Exhibit 4.8
EXECUTION COPY
SECOND AMENDMENT TO
CREDIT AGREEMENT
THIS SECOND AMENDMENT TO LOAN AND
SECURITY AGREEMENT (“Second Amendment”) is made as of
the 24th day of August, 2004 by and among AAR CORP., a Delaware
corporation, (“AAR”), AAR Distribution, Inc., an
Illinois corporation (“Distribution”), AAR Parts
Trading, Inc., an Illinois Corporation (“Parts
Trading”), AAR Manufacturing, Inc., an Illinois corporation
(“Manufacturing”), AAR Engine Services, Inc., an
Illinois corporation (“Engine Services”) and AAR Allen
Services, Inc., an Illinois corporation (“Allen
Service”) and together with AAR, Distribution, Parts Trading,
Manufacturing and Engine Services, individually a
“Borrow” and collectively “Borrowers”, the
financial institutions, party hereto, each as a
“Lender” and Merrill Lynch Capital a division of
Merrill Lynch Business Financial Services, Inc., individually as a
Lender and as Agent.
W I T N E S
S E T H :
WHEREAS, Borrowers, Agent and
Lenders entered into a certain Credit Agreement dated as of May 29,
2003 as amended by a certain First Amendment to Credit Agreement
dated as of January 23, 2004 by and among Borrowers, Agent and
Lenders (said Credit Agreement, as so amended, is hereinafter
referred to as the “Credit Agreement”); and
WHEREAS, Borrowers desire to amend
and modify certain provisions of the Credit Agreement and, subject
to the terms hereof, Agent and Lenders are willing to agree to such
amendments and modifications;
NOW THEREFORE, in consideration of
the premises, the mutual covenants and agreements herein contained,
and any extension of credit heretofore, now or hereafter made by
Agent and Lenders to Borrowers, the parties hereto hereby agree as
follows:
1.
Definitions
. All capitalized terms
used herein without definition shall have the meaning given to them
in the Loan Agreement.
2.
Additional and Amended
Definitions . The following definitions of
“AAR-GS 737 Classics Leasing LLC Joint Venture” and
“AAR-GS 737 Classics Leasing LLC Joint Venture Debt
Documents” are hereby inserted into Section 1.1 of the
Credit Agreement; the definition of “Borrowing Base”

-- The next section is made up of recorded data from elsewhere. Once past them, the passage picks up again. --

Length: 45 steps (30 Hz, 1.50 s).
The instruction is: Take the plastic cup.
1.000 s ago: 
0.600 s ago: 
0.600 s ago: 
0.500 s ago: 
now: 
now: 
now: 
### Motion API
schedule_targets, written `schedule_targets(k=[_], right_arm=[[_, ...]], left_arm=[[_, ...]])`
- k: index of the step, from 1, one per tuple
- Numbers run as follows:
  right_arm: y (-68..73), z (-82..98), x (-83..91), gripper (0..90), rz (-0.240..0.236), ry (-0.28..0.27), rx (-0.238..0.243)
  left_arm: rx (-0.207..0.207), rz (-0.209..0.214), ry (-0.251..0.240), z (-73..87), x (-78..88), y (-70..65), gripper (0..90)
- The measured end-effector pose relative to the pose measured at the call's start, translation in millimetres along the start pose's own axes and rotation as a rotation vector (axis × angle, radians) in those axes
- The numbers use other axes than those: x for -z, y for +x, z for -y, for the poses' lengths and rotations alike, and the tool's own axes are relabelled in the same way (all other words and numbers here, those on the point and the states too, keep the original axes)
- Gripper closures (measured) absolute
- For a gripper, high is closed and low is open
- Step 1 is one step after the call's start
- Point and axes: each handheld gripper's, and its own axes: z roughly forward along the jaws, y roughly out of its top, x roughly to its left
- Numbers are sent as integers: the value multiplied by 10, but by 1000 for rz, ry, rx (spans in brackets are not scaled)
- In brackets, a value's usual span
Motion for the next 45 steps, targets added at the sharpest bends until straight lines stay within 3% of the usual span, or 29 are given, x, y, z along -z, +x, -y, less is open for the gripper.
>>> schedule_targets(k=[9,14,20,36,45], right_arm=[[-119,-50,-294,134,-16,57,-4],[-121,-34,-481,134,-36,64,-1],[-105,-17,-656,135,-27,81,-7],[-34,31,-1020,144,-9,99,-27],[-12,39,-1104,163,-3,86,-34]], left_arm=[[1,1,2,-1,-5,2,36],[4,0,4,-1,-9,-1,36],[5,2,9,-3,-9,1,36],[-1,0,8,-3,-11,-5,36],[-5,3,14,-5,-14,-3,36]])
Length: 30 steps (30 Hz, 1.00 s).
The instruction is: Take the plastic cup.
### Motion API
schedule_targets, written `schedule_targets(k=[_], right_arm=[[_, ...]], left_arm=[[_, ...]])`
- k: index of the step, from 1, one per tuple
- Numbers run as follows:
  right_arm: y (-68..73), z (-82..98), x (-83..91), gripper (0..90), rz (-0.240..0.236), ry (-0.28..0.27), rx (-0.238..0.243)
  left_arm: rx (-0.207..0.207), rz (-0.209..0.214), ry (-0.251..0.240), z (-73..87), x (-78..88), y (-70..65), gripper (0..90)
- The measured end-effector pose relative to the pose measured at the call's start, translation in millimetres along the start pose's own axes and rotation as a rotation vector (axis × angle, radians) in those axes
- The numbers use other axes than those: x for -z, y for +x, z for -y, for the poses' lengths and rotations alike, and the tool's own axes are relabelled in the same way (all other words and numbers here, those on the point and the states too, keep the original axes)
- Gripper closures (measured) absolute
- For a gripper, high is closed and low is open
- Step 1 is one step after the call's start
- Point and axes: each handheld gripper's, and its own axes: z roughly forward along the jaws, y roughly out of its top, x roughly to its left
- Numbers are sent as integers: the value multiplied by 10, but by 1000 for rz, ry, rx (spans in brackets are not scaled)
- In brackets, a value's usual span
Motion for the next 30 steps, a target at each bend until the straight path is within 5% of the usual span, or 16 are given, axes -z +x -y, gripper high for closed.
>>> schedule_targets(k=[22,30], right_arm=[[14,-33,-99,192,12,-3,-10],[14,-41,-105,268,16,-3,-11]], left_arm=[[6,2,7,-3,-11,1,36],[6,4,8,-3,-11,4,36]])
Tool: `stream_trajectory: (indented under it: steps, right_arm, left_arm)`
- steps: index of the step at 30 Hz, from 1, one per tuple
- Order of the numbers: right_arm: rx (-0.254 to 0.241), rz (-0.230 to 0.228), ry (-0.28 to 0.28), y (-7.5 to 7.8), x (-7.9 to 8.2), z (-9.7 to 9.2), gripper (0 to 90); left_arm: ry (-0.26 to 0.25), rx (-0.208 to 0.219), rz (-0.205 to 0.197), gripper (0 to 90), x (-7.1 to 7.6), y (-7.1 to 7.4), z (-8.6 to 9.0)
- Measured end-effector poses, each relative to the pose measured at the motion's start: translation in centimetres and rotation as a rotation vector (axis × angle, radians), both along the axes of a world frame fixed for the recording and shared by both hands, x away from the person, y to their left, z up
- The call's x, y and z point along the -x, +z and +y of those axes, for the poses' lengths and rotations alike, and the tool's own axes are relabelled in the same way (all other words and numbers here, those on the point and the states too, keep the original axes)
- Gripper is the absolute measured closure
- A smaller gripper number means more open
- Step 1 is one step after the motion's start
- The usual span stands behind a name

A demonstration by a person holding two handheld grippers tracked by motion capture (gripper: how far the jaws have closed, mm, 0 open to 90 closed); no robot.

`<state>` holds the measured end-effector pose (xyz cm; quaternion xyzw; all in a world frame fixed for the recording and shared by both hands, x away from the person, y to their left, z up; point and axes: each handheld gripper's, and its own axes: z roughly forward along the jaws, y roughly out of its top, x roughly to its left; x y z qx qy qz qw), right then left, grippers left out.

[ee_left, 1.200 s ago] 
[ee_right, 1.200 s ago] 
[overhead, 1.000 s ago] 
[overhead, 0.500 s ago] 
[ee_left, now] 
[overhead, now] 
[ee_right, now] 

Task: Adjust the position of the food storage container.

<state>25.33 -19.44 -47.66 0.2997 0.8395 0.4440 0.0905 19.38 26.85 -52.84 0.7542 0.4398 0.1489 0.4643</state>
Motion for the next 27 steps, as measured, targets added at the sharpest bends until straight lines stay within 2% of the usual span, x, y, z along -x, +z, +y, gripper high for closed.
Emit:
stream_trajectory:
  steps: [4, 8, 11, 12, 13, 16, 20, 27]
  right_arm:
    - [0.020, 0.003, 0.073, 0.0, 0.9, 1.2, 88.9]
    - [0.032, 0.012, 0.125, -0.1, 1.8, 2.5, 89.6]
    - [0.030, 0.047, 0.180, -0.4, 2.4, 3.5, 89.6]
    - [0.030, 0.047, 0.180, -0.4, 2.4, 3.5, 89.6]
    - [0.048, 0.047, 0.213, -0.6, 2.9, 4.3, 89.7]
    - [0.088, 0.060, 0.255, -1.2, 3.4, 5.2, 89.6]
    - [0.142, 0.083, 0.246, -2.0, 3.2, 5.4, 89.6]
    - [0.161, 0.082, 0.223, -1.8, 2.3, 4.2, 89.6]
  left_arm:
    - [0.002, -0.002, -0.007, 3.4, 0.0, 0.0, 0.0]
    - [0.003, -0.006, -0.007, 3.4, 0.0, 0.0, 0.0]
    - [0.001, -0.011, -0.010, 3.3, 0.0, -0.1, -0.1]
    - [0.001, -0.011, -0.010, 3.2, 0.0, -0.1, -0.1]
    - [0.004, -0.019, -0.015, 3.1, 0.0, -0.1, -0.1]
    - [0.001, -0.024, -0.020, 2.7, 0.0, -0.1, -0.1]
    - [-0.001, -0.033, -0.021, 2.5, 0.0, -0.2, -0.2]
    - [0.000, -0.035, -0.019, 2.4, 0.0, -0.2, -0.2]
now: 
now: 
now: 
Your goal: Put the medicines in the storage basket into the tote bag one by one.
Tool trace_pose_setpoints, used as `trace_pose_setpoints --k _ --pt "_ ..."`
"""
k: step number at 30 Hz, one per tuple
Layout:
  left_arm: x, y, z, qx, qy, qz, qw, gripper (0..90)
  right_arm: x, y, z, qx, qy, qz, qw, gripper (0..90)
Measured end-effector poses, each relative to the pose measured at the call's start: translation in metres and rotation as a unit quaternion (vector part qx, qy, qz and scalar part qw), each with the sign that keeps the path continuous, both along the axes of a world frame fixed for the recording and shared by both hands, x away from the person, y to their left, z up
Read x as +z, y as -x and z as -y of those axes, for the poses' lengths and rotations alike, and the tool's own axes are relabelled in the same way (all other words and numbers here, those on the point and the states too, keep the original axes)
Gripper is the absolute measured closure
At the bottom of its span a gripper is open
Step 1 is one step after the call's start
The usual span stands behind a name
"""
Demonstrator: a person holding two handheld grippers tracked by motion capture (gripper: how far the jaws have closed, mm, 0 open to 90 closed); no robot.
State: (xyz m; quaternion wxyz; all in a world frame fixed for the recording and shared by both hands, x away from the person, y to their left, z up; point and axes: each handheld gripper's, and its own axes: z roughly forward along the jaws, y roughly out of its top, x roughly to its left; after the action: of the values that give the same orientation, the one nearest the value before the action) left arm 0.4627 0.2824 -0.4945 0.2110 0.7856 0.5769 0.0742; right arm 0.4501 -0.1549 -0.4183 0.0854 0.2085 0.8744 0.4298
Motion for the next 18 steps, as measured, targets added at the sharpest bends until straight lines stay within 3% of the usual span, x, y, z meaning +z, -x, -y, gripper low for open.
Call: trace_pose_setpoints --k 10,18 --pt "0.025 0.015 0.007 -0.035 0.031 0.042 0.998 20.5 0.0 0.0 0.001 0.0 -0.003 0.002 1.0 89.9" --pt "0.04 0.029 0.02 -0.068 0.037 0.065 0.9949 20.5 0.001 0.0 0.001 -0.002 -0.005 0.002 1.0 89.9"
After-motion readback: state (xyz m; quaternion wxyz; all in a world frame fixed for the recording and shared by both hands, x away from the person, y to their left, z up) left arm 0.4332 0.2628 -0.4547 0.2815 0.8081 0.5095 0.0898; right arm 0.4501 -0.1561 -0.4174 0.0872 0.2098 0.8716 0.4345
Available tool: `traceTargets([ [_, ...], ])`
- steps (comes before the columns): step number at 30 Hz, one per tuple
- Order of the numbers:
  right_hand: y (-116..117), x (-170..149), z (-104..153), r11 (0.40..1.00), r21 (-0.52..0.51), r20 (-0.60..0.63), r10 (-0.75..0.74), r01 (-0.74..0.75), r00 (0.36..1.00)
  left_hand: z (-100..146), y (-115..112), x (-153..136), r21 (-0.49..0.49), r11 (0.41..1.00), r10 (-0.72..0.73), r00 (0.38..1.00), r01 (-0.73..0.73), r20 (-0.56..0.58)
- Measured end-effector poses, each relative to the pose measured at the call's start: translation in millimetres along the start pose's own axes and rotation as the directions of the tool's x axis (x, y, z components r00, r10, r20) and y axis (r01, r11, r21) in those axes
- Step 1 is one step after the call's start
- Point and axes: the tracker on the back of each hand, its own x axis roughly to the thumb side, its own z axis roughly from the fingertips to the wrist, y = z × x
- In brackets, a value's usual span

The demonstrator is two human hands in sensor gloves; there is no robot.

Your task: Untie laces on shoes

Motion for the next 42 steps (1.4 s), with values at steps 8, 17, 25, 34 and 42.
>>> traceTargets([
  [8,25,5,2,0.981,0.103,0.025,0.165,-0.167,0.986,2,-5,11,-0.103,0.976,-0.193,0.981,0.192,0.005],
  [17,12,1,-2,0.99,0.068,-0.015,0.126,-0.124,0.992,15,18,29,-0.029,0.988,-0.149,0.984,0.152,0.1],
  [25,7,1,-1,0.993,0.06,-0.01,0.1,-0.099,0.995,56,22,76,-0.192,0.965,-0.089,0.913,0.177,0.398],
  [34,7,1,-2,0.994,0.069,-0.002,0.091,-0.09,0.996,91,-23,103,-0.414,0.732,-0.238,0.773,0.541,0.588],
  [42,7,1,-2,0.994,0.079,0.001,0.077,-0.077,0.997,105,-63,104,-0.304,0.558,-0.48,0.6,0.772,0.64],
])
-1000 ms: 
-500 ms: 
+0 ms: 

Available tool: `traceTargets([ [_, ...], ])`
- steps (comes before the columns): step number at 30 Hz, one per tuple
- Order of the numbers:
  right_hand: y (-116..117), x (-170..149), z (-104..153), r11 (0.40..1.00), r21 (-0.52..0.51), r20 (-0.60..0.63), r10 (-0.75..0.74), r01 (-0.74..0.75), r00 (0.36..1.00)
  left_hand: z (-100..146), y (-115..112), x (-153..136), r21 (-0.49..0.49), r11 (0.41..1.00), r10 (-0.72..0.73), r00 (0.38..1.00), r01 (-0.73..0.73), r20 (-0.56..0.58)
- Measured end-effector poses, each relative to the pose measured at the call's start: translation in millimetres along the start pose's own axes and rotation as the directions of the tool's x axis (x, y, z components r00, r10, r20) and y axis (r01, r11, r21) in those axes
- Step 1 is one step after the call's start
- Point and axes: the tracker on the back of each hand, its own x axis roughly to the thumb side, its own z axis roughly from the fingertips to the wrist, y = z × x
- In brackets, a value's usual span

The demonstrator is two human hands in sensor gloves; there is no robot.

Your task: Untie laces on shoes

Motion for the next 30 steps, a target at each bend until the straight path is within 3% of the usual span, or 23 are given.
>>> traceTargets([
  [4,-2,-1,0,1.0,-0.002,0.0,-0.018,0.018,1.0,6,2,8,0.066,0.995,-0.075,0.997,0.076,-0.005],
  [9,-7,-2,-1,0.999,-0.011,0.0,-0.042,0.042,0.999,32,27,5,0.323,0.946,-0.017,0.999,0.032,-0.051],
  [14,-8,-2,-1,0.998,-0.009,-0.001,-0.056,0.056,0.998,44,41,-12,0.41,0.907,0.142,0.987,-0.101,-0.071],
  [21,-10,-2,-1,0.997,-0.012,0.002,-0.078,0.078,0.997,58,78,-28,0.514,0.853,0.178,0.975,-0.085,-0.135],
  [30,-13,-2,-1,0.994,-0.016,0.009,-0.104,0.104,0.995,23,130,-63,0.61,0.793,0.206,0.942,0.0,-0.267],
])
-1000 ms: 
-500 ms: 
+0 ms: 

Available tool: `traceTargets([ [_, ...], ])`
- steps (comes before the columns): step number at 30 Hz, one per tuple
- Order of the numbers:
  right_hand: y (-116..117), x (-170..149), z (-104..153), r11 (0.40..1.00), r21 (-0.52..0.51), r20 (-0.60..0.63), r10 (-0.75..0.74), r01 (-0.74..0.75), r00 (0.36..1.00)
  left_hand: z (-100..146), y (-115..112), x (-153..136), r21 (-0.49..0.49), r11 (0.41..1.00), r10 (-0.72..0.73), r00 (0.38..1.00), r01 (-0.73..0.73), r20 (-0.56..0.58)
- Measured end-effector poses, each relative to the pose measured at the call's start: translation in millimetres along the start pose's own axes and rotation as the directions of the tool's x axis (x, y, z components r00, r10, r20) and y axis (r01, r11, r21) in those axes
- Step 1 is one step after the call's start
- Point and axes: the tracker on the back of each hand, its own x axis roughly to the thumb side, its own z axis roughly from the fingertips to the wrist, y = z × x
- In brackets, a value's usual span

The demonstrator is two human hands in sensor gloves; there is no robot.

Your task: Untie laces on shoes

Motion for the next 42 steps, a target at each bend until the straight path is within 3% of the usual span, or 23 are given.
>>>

contained in Section 1.1 of the Credit Agreement is hereby
deleted and the following is inserted in its stead.
“AAR-GS 737 Classics Leasing
LLC Joint Venture” means the joint venture relationship
pursuant to that certain Agreement of AAR-GS 737 Classics Leasing
LLC by and among AAR International Financial Services LLC and GS
737 Classics Leasing LLC, which Agreement shall be in substantially
the form delivered by AAR CORP. to Agent on August 24,
2004.
“AAR-GS 737 Classics Leasing
LLC Joint Venture Debt Documents” means any agreement,
instrument, note, schedules and exhibits to be executed and/or
delivered in
connection with any Debt incurred by
the AAR-GS 737 Classics Leasing LLC Joint Venture and all
amendments and/or modifications or any replacements (whether
effected upon termination or any time thereafter) and/or
refinancings to any of the foregoing (to the extent any such
amendment, modification, replacement or refinancing is permitted
hereunder).
“Borrowing Base” means,
as of any date of calculation, a dollar amount calculated pursuant
to the Borrowing Base Certificate most recently delivered to Agent
in accordance with the terms hereof, equal to the lesser of (x)
sixty percent (60%) of (i) the Net Orderly Liquidation Value
multiplied by (ii) the value of Eligible Inventory
calculated on the basis of the lower of cost or market on a
first-in, first-out basis minus the sum of $5,000,000
plus the amount of any Reserves established by Agent or (y)
ten percent (10%) of the Consolidated Adjusted Net Worth
minus $1,000,000.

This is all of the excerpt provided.